TEN REASONS WHY THE ROLLING STONES WERE THE WORLD’S GREATEST ROCK AND ROLL BAND
Not only the longest, and the blondest, but the most distinctive coif to come out of the (first) British Invasion …hence his invariably being positioned as the focal point of the band’s publicity photos, not to mention album covers. “Personally, I always make a point of cleansing my hair after every meal,” a young Brian would defiantly inform the press when asked if the band, as their promo boasted, bathed only during months with an “R” in them.
2. ANDREW LOOG OLDHAM
Take equal parts Col. Parker and Phil Spector, mix with a liberal helping of Laurence Harvey (cf: “Expresso Bongo”), garnish with a dash of Anthony Burgess, and you have the wonderlad who transformed himself from failed pop crooner Sandy Beach to frustrated Brian Epstein gofer to chart-topping svengali of the world-famous anti-Beatles. And all within a mere eighteen months! Needless to say The Rolling Stones, not to mention Malcolm McLaren, would not – in fact, could not have ever risen to successfully battle the rock wars without the skilled example of ALO.
3. THEIR STAGEWEAR
As a young impressionable tyke of nine, I remember how totally dumbstruck I was when chancing upon the Stones on a Red Skelton special in ‘64. After months spent innocently bopping to squeaky-clean moptops on The Ed Sullivan Show, imagine my stupefaction when Mick Jagger, striped sweatshirt hanging, first suggestively shook his maracas in my parents’ living room. Keith hunched menacingly black and pirate-like over his guitar. The rhythm section, shaggy and sullen. And, ever the individual, Brian Jones nattily attired in a modish three-piece, every golden lock in place.

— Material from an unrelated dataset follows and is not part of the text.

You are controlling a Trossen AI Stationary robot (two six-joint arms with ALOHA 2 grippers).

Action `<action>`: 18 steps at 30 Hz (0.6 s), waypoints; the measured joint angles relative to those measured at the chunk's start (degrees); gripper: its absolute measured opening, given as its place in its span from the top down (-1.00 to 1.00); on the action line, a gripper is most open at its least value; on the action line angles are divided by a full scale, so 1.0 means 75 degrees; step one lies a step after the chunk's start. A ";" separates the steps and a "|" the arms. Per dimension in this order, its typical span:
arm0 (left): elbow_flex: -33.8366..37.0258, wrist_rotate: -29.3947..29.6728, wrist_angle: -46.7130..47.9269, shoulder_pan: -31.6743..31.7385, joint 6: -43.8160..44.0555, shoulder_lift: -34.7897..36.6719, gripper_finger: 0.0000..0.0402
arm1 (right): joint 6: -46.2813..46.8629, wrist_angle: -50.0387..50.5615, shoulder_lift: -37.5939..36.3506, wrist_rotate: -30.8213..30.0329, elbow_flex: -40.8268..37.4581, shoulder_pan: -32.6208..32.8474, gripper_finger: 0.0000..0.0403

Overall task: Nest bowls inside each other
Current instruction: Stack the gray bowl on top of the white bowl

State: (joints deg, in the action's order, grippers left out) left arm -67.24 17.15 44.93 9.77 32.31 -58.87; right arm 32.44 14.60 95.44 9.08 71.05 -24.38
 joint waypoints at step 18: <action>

It must’ve worked: My grades, to say nothing of my standards, started tumbling the very next day.
4. THE “PRODUCTION” ON, AND OF, THEIR RECORDS
The scene is Olympic Sound Studios, London, May 10, 1963 as recording of “Come On,” the Rolling Stones’ first release, has just been completed:
Roger Savage (engineer): “What about the mixing?”
Andrew Loog Oldham (producer): “What’s mixing?”
And thus the stage was shakily set for decades of recordings which in many ways gave birth to, and in retrospect certainly define, the very essence of garage (grunge, roots, and/or punk) rock. From their initial cacophonous Oldham-by-the-seat-of-his-Levis sessions straight on up to their current multi-million-dollar-yet-still-somehow-Portastudioesque-sounding productions, Rolling Stones records are best-selling examples of the fine are of Feeling over Finesse; of Emotion over Edification. And the ultimate irony? “Come On” is now available on SACD.
5. CHARLIE WATTS’ DRUMMING
Especially on “Paint It, Black”!
6. THEIR ALBUM COVERS
From “December’s Children” to (the untruncated original issue of) “Some Girls,” without forgetting “Through The Past Darkly,” “Sticky Fingers” (particularly the Spanish edition!) and the until-recently-banned “Beggars Banquet,” Stones songs have always come both lovingly and luridly packaged inside the most quintessential photos, graphics and liner notes this side of “The
Who Sell Out.” Grand Prize Winner? Without a doubt the bloody-morning-after portrait adorning the superb “Between The Buttons,” again starring Brian “Miss Amanda” Jones. (Runner-up: the infamous she-male sleeve on the “Have You Seen Your Mother, Baby, Standing In The Shadow” single).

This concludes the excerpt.